> Work required: Give the tally of lines in the listing that include "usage". No other words belong in the answer.

::: Material for this task

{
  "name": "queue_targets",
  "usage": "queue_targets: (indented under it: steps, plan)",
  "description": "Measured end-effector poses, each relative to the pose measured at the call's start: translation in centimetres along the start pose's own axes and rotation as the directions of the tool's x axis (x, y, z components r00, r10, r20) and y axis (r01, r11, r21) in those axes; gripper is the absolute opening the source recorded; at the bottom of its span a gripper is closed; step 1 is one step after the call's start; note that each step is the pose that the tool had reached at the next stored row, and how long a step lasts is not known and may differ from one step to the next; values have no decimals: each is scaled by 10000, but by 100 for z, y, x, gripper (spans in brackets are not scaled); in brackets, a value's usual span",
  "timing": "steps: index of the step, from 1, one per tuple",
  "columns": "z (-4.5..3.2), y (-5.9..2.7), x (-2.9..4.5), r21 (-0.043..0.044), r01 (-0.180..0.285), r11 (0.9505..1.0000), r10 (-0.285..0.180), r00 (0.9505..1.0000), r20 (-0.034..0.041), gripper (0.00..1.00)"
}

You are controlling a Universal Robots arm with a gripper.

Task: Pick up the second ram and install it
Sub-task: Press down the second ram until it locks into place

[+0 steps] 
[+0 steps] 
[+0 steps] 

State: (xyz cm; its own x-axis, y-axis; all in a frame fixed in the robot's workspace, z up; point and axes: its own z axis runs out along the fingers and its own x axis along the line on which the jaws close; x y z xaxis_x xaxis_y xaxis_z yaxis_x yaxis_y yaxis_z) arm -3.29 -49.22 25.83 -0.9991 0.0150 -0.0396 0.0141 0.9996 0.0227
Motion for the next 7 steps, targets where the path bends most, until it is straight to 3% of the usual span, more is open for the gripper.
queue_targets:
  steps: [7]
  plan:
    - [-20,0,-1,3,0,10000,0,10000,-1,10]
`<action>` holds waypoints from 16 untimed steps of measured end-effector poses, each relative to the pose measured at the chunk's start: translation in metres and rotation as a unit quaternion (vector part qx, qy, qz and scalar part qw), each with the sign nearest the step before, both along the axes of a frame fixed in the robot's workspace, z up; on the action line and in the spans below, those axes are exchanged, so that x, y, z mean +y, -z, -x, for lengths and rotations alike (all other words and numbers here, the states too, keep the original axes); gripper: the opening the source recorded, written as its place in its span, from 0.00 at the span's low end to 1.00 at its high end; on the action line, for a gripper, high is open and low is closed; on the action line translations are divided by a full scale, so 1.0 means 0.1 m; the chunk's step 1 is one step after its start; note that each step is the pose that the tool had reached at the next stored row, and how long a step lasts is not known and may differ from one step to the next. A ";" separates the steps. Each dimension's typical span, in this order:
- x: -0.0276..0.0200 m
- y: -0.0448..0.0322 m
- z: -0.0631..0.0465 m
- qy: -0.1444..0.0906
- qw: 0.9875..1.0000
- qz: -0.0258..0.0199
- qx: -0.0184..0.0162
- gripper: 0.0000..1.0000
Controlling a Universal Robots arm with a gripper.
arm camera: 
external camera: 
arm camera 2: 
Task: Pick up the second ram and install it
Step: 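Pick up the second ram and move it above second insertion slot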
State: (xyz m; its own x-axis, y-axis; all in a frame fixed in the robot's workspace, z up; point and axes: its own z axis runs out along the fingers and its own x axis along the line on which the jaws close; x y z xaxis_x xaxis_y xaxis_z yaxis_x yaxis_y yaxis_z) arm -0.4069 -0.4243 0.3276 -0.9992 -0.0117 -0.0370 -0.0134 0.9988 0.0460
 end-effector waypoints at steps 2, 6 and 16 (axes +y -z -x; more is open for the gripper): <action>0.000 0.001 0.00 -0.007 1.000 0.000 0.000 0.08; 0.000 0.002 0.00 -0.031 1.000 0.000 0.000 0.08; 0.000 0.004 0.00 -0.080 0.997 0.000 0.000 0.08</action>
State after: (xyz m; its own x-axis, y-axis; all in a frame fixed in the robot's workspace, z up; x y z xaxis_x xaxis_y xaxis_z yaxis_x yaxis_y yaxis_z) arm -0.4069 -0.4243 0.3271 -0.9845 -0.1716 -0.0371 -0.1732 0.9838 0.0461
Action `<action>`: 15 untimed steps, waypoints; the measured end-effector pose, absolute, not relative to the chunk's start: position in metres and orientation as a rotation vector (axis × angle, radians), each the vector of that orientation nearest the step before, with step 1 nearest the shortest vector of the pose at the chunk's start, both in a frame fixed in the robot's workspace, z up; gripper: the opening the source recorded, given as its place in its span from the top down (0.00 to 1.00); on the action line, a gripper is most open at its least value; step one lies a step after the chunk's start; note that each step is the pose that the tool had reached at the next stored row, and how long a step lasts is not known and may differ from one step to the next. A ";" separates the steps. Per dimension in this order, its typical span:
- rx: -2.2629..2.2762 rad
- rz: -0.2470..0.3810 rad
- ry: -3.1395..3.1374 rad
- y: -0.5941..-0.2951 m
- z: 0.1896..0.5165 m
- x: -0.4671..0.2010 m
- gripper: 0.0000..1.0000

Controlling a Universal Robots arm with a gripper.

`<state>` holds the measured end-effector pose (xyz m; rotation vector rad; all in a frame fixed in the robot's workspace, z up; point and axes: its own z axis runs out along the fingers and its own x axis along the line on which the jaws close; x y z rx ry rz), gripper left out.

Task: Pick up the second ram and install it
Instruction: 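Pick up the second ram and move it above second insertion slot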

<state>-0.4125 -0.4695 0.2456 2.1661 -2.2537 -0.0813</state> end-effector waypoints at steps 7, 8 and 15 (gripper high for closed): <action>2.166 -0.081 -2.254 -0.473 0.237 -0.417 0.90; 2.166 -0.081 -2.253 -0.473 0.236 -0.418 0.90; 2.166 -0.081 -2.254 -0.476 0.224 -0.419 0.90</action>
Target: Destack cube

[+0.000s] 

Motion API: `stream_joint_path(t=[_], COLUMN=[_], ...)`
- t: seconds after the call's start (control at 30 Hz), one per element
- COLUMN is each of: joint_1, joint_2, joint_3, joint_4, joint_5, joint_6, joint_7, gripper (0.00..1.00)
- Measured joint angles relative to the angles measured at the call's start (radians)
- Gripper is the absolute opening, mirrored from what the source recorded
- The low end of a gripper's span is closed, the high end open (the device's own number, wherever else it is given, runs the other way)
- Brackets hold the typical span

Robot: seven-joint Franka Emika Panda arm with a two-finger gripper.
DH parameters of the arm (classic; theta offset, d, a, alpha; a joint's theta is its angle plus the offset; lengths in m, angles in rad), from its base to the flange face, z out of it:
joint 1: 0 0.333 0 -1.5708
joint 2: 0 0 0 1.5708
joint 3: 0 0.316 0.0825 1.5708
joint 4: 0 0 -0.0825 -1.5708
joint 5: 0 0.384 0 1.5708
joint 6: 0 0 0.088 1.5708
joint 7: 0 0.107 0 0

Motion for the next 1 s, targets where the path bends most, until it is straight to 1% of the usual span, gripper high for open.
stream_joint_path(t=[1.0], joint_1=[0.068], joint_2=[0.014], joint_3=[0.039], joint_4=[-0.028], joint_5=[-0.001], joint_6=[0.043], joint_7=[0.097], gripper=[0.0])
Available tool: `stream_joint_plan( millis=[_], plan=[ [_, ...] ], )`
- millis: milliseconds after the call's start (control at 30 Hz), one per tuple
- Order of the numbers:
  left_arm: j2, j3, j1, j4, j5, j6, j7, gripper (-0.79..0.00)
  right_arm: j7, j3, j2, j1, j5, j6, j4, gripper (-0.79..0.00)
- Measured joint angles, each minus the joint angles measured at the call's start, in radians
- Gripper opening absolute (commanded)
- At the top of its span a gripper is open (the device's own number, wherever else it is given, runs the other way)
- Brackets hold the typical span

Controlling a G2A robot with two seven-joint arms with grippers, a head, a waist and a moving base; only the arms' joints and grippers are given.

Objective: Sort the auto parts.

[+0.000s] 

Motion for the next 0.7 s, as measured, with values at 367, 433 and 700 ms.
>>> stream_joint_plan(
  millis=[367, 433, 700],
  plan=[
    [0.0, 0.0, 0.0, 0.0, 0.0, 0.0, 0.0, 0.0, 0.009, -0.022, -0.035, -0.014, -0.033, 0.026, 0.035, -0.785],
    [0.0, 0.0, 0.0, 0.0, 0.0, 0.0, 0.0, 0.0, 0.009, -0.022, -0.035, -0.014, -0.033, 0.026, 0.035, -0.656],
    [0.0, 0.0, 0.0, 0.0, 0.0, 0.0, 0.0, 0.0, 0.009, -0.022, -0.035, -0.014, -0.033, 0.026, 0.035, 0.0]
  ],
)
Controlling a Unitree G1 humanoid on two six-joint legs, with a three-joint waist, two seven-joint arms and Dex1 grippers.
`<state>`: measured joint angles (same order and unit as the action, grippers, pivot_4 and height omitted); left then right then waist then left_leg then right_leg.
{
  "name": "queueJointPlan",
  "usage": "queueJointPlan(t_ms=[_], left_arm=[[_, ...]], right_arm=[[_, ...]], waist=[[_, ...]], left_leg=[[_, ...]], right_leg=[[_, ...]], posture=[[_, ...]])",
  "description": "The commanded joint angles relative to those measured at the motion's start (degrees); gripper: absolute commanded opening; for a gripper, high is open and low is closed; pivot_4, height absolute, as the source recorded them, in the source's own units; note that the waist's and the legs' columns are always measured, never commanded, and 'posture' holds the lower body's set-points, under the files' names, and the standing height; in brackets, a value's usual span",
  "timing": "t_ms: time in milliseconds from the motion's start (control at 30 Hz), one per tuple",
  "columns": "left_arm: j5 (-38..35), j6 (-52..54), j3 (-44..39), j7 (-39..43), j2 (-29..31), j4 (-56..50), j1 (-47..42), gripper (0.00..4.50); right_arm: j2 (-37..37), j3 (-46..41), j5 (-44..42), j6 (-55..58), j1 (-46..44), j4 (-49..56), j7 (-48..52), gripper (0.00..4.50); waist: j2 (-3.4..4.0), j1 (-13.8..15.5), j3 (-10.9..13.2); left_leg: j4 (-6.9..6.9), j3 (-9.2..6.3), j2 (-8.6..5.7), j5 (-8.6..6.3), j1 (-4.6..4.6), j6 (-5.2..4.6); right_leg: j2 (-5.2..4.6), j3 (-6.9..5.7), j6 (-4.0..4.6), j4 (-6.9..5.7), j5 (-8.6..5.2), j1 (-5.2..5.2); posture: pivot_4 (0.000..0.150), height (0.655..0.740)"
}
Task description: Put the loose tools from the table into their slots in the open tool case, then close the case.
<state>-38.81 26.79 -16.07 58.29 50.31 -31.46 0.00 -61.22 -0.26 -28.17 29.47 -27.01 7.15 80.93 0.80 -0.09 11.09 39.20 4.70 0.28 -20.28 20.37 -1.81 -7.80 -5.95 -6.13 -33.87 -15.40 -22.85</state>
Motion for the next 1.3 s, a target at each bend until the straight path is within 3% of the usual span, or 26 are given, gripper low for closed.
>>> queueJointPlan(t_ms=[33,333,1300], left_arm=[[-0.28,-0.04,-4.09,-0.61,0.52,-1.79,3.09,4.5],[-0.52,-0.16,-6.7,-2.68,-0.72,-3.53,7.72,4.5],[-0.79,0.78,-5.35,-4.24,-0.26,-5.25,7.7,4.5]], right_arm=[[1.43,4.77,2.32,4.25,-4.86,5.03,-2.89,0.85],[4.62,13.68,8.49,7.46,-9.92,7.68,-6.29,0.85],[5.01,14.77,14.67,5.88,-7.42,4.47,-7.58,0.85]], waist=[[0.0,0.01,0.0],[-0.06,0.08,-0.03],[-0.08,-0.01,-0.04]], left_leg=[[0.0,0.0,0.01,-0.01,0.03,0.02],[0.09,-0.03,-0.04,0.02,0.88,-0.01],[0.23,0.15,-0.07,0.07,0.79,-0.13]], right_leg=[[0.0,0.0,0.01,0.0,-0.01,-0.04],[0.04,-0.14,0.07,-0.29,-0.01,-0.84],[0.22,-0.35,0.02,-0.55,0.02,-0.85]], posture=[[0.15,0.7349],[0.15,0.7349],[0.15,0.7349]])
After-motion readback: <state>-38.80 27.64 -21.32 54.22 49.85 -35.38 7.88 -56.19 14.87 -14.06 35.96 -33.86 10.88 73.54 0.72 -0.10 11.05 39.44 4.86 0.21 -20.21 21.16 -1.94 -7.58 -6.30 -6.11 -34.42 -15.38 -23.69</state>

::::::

> Final answer: 2